YOUR INSTRUCTIONS: In the material below, count the lines with the word "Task" and state that number only.
______________________________
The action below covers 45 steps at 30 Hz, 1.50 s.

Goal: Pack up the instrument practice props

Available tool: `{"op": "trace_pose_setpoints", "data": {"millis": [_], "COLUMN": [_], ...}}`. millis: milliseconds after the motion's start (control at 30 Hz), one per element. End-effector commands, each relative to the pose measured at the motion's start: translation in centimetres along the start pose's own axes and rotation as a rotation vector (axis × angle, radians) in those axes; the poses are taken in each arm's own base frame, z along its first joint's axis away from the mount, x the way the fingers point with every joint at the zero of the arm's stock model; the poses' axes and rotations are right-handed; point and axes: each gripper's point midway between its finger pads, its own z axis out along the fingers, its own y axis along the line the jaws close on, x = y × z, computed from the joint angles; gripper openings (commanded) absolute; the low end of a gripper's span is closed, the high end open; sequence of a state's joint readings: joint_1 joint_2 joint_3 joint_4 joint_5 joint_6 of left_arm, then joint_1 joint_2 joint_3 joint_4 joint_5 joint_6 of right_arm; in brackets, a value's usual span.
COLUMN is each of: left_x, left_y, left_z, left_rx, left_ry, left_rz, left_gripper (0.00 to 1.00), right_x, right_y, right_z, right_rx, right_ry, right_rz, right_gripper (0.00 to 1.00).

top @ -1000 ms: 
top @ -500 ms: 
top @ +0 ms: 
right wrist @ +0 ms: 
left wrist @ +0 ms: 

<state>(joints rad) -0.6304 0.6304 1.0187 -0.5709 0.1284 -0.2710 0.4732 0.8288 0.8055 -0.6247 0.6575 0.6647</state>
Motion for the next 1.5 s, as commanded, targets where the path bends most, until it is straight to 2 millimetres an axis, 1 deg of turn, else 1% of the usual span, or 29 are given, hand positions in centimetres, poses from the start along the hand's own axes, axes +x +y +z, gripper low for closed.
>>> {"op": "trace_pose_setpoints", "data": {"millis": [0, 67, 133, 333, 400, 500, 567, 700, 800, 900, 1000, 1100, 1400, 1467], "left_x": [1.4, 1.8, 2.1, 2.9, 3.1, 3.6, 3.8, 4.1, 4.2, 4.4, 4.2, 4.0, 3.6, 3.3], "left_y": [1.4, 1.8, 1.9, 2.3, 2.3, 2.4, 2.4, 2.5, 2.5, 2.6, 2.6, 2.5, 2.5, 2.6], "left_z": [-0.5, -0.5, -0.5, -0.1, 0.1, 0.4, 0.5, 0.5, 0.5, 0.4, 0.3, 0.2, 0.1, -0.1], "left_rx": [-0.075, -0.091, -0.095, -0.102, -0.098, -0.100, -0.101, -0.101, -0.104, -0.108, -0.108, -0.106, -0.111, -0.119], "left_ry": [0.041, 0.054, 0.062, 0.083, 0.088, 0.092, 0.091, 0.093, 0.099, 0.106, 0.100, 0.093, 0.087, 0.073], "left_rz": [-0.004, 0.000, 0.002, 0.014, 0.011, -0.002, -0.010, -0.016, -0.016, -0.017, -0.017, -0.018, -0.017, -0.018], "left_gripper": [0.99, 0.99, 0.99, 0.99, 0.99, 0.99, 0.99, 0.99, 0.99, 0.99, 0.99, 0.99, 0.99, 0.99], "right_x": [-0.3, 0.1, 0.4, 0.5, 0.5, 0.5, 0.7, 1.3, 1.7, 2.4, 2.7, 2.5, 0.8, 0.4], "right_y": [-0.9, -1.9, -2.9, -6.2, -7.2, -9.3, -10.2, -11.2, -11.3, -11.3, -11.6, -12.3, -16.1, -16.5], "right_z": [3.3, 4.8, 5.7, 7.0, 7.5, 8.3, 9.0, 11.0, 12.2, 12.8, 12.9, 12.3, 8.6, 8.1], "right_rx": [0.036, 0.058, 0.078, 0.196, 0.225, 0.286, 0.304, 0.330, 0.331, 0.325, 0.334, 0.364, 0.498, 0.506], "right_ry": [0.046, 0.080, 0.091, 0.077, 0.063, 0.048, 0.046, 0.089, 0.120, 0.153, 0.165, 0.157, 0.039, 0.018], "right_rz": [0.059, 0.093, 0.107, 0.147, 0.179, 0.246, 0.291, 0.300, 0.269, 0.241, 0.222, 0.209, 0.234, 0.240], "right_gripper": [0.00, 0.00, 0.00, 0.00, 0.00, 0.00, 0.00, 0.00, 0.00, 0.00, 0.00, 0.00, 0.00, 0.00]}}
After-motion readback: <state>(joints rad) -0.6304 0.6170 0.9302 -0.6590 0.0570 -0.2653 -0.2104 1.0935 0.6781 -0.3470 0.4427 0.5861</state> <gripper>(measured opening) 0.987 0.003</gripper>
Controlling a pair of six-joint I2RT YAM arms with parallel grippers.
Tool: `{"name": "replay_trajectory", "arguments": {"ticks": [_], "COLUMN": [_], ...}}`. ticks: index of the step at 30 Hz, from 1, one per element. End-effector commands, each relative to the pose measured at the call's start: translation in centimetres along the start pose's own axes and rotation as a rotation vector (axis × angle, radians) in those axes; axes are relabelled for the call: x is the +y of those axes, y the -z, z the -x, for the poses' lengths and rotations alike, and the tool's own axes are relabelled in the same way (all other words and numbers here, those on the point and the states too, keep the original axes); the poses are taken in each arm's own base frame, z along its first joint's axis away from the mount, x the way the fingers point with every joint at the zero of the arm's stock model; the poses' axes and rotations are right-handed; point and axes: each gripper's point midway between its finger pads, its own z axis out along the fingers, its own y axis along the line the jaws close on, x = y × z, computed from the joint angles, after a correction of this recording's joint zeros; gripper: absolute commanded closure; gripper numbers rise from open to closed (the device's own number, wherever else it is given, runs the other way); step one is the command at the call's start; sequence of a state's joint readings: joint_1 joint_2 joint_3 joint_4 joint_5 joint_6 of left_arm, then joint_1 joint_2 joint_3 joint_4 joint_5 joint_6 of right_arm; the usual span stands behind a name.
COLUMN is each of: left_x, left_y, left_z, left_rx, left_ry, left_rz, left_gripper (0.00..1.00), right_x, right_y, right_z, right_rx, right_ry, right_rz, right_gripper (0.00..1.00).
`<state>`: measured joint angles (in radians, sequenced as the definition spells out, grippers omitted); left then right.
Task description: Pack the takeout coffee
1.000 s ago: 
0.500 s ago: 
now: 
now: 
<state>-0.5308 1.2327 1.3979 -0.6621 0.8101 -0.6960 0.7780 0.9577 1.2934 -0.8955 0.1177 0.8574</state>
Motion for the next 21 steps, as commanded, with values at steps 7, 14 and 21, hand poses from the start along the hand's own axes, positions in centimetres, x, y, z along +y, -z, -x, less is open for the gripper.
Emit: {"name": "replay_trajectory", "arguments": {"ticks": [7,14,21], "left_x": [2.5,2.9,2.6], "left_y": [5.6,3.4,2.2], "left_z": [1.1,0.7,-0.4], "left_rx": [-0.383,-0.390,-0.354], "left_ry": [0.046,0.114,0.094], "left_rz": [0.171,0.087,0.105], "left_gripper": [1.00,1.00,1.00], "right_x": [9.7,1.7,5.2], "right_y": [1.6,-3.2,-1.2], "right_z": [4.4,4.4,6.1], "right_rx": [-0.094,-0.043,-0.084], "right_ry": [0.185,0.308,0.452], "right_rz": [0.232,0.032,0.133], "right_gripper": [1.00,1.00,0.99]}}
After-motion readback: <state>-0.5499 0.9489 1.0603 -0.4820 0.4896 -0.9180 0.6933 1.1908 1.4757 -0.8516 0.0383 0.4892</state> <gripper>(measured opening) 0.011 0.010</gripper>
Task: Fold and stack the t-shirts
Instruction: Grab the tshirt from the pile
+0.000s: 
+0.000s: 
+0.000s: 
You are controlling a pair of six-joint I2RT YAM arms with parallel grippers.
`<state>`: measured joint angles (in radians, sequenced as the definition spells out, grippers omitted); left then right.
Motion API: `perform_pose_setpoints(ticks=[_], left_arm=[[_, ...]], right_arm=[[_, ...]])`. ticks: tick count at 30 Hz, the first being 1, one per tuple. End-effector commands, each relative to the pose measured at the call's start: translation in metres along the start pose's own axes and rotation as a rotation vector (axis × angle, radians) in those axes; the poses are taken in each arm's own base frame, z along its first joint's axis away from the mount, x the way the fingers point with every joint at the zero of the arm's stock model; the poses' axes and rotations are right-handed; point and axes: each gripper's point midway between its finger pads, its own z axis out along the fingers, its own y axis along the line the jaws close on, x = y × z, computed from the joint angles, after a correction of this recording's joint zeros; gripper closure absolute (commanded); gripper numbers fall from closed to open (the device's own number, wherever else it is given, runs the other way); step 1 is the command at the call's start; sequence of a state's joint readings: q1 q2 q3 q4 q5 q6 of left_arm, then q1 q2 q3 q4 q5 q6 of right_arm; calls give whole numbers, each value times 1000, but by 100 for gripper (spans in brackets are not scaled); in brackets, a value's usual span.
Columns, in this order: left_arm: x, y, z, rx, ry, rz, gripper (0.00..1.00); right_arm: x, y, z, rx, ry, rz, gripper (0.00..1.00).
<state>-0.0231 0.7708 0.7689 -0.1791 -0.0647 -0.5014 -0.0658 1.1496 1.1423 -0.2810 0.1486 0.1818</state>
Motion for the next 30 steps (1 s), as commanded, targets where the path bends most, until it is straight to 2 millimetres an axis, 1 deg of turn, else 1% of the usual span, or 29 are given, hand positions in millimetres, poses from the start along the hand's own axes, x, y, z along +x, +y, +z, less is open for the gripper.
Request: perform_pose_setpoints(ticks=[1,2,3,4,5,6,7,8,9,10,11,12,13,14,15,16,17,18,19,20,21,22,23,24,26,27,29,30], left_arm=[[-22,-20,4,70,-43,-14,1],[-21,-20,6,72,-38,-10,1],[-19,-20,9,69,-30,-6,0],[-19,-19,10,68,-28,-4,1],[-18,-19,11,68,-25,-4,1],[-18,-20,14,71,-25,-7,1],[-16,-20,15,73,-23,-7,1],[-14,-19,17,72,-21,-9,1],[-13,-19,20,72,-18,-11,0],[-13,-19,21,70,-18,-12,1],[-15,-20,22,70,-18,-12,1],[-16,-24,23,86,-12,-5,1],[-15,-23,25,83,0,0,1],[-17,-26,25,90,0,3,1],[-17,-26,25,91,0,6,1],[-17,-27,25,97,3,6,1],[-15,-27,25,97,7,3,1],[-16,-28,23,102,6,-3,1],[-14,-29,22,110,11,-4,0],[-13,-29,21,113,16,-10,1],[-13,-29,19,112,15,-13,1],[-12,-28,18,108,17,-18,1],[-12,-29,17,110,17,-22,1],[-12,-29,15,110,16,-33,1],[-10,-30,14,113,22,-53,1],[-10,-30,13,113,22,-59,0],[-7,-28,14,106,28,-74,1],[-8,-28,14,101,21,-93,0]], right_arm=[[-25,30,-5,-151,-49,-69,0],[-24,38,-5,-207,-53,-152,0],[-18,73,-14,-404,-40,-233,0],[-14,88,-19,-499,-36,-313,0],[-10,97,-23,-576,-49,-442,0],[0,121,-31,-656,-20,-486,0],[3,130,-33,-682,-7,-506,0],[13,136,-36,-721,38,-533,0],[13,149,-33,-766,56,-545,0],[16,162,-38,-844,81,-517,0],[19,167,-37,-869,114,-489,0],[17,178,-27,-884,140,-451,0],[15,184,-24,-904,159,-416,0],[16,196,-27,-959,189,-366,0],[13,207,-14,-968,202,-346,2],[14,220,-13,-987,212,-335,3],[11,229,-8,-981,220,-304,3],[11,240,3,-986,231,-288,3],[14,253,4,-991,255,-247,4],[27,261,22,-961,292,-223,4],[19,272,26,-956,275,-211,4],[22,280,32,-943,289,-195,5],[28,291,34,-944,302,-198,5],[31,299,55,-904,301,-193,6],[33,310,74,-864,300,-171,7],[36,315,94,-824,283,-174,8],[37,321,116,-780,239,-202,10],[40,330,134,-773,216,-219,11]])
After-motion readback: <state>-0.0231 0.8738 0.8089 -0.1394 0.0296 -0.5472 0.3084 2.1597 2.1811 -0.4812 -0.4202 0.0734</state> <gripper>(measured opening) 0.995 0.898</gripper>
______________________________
REPLY: 2